WHAT TO PRODUCE:
Output the data in full. Keep every word exact and exclude the pictures.

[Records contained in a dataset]
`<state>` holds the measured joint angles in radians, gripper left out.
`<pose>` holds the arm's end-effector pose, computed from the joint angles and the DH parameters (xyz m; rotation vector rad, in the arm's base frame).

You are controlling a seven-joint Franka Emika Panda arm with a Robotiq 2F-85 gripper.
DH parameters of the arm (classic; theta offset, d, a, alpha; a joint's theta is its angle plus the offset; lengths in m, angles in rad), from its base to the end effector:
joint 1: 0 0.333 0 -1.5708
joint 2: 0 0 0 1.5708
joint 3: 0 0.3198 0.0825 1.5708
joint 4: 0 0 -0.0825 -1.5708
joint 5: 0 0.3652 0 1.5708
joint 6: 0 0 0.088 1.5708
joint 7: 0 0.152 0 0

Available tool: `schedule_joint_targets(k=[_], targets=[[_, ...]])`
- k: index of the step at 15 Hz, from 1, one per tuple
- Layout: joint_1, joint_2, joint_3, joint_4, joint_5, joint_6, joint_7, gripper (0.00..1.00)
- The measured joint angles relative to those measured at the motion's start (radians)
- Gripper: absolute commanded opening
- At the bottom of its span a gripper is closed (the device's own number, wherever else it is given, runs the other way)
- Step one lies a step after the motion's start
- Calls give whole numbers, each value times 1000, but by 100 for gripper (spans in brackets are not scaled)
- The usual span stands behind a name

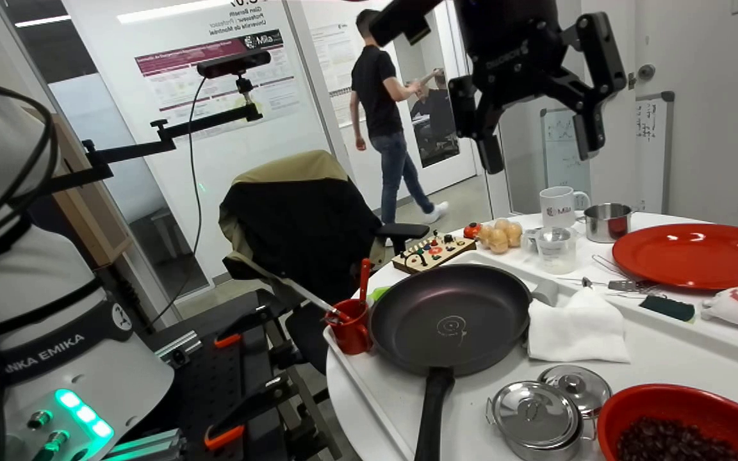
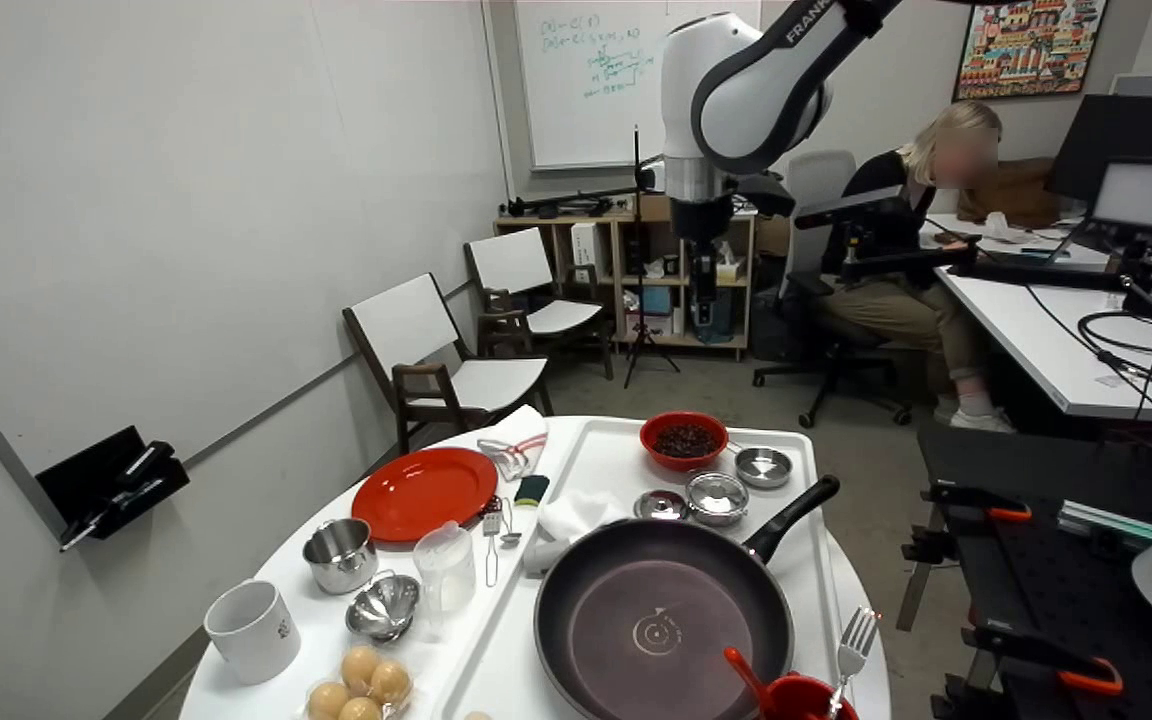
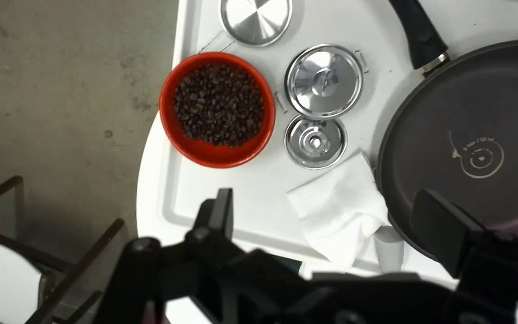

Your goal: Put the lid on the silver pot

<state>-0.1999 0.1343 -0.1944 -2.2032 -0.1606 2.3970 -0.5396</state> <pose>0.4982 -0.2139 0.3003 2.9652 0.3918 -0.0123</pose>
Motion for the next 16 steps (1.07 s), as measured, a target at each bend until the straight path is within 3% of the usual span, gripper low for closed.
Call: schedule_joint_targets(k=[10, 16], targets=[[-127, 281, 80, 144, 117, 208, -250, 100], [-185, 391, 166, 200, 198, 245, -279, 100]])
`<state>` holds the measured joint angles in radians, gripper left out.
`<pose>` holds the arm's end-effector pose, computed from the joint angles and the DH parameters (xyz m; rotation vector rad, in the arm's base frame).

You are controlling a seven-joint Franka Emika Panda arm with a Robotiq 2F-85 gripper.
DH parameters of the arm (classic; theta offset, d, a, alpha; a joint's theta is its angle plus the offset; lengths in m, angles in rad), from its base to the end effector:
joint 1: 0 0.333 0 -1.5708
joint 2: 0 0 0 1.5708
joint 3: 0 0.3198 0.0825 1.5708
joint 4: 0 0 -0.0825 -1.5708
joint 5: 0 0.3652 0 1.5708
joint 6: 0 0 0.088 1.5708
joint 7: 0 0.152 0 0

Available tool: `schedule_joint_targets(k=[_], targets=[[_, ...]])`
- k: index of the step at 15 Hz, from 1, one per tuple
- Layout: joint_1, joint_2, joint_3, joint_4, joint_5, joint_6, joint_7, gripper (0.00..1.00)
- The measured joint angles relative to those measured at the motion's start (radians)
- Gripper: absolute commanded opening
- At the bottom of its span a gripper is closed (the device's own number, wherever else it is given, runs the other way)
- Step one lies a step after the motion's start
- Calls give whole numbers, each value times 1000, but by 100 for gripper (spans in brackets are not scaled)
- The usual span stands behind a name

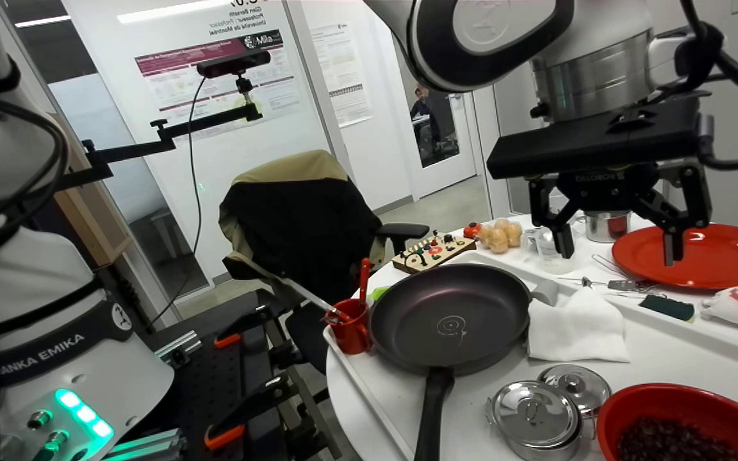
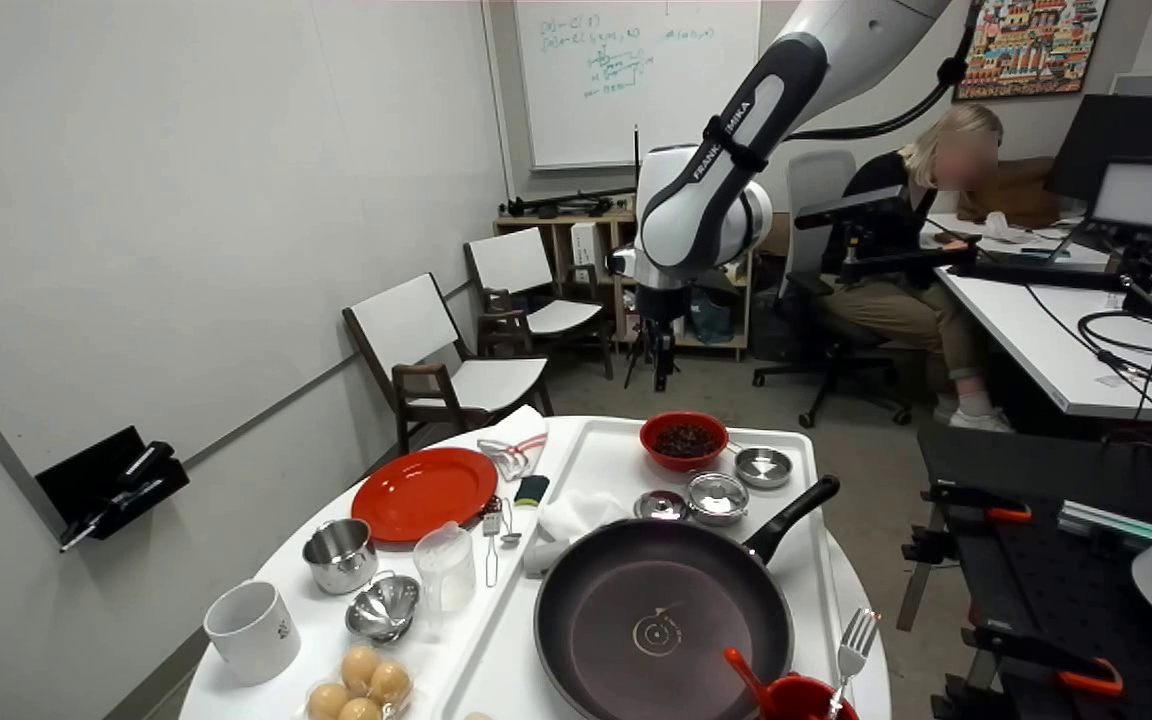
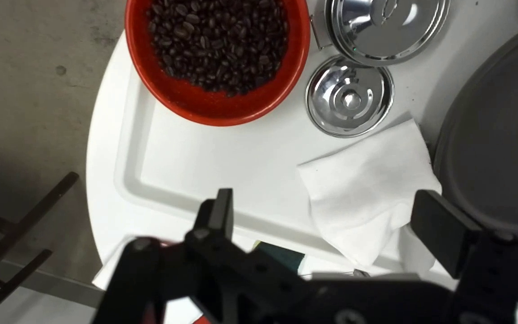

EXERCISE SOLUTION:
`<state>` holds the measured joint angles in radians, gripper left out.
`<pose>` holds the arm's end-effector pose, computed from the joint angles and the DH parameters (xyz m; rotation vector rad, in the arm's base frame).

You are controlling a seven-joint Franka Emika Panda arm with a Robotiq 2F-85 gripper.
DH parameters of the arm (classic; theta offset, d, a, alpha; a joint's theta is its angle plus the offset; lengths in m, angles in rad), from its base to the end effector:
joint 1: 0 0.333 0 -1.5708
joint 2: 0 0 0 1.5708
joint 3: 0 0.3198 0.0825 1.5708
joint 4: 0 0 -0.0825 -1.5708
joint 5: 0 0.3652 0 1.5708
joint 6: 0 0 0.088 1.5708
joint 7: 0 0.152 0 0

Available tool: `schedule_joint_targets(k=[_], targets=[[_, ...]])`
- k: index of the step at 15 Hz, from 1, one per tuple
- Layout: joint_1, joint_2, joint_3, joint_4, joint_5, joint_6, joint_7, gripper (0.00..1.00)
- The measured joint angles relative to those measured at the motion's start (radians)
- Gripper: absolute commanded opening
- At the bottom of its span a gripper is closed (the device's own number, wherever else it is given, runs the other way)
- Step one lies a step after the motion's start
- Calls give whole numbers, each value times 1000, but by 100 for gripper (spans in brackets are not scaled)
- The usual span stands behind a name


Your goal: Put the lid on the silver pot

<state>-0.1999 0.1343 -0.1944 -2.2032 -0.1606 2.3970 -0.5396</state> <pose>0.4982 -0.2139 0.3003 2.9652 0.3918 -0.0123</pose>
Motion for the next 16 steps (1.07 s), as measured, a target at each bend until the straight path is within 3% of the usual span, gripper low for closed.
Call: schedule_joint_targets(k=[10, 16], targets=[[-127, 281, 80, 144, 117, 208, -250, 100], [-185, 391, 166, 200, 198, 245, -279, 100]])
`<state>` holds the measured joint angles in radians, gripper left out.
`<pose>` holds the arm's end-effector pose, computed from the joint angles and the DH parameters (xyz m; rotation vector rad, in the arm's base frame).

You are controlling a seven-joint Franka Emika Panda arm with a Robotiq 2F-85 gripper.
DH parameters of the arm (classic; theta offset, d, a, alpha; a joint's theta is its angle plus the offset; lengths in m, angles in rad), from its base to the end effector:
joint 1: 0 0.333 0 -1.5708
joint 2: 0 0 0 1.5708
joint 3: 0 0.3198 0.0825 1.5708
joint 4: 0 0 -0.0825 -1.5708
joint 5: 0 0.3652 0 1.5708
joint 6: 0 0 0.088 1.5708
joint 7: 0 0.152 0 0

Available tool: `schedule_joint_targets(k=[_], targets=[[_, ...]])`
- k: index of the step at 15 Hz, from 1, one per tuple
- Layout: joint_1, joint_2, joint_3, joint_4, joint_5, joint_6, joint_7, gripper (0.00..1.00)
- The measured joint angles relative to those measured at the motion's start (radians)
- Gripper: absolute commanded opening
- At the bottom of its span a gripper is closed (the device's own number, wherever else it is given, runs the other way)
- Step one lies a step after the motion's start
- Calls give whole numbers, each value times 1000, but by 100 for gripper (spans in brackets are not scaled)
- The usual span stands behind a name

That finishes the exercise.